> REQUIREMENT:
Reproduce all the data verbatim.

======== DATA BLOCK ========

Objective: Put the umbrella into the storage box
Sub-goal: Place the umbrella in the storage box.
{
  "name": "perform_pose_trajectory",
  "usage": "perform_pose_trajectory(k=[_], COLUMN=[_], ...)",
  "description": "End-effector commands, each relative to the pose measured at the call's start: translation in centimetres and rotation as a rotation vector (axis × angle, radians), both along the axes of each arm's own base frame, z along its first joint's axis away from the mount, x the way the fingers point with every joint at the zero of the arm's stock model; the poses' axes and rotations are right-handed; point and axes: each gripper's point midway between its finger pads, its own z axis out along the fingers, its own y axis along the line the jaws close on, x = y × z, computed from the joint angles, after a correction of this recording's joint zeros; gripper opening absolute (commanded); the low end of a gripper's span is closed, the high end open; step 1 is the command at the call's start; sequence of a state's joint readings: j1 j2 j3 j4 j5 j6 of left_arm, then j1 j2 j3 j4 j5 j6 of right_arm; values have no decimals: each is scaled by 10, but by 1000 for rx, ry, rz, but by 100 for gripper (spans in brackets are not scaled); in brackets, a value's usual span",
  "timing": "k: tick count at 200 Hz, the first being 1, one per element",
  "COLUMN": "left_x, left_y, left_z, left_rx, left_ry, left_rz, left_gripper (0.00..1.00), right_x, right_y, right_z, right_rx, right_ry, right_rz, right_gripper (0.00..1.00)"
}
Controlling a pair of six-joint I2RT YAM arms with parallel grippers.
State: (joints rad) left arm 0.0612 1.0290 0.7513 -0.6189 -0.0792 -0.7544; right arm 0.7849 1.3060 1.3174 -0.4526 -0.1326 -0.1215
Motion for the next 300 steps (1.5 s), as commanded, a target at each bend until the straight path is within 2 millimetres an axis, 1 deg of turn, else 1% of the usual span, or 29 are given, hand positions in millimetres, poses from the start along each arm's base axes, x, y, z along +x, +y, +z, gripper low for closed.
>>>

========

> RESULT OF THIS EXERCISE:
Objective: Put the umbrella into the storage box
Sub-goal: Place the umbrella in the storage box.
{
  "name": "perform_pose_trajectory",
  "usage": "perform_pose_trajectory(k=[_], COLUMN=[_], ...)",
  "description": "End-effector commands, each relative to the pose measured at the call's start: translation in centimetres and rotation as a rotation vector (axis × angle, radians), both along the axes of each arm's own base frame, z along its first joint's axis away from the mount, x the way the fingers point with every joint at the zero of the arm's stock model; the poses' axes and rotations are right-handed; point and axes: each gripper's point midway between its finger pads, its own z axis out along the fingers, its own y axis along the line the jaws close on, x = y × z, computed from the joint angles, after a correction of this recording's joint zeros; gripper opening absolute (commanded); the low end of a gripper's span is closed, the high end open; step 1 is the command at the call's start; sequence of a state's joint readings: j1 j2 j3 j4 j5 j6 of left_arm, then j1 j2 j3 j4 j5 j6 of right_arm; values have no decimals: each is scaled by 10, but by 1000 for rx, ry, rz, but by 100 for gripper (spans in brackets are not scaled); in brackets, a value's usual span",
  "timing": "k: tick count at 200 Hz, the first being 1, one per element",
  "COLUMN": "left_x, left_y, left_z, left_rx, left_ry, left_rz, left_gripper (0.00..1.00), right_x, right_y, right_z, right_rx, right_ry, right_rz, right_gripper (0.00..1.00)"
}
Controlling a pair of six-joint I2RT YAM arms with parallel grippers.
State: (joints rad) left arm 0.0612 1.0290 0.7513 -0.6189 -0.0792 -0.7544; right arm 0.7849 1.3060 1.3174 -0.4526 -0.1326 -0.1215
Motion for the next 300 steps (1.5 s), as commanded, a target at each bend until the straight path is within 2 millimetres an axis, 1 deg of turn, else 1% of the usual span, or 29 are given, hand positions in millimetres, poses from the start along each arm's base axes, x, y, z along +x, +y, +z, gripper low for closed.
>>>

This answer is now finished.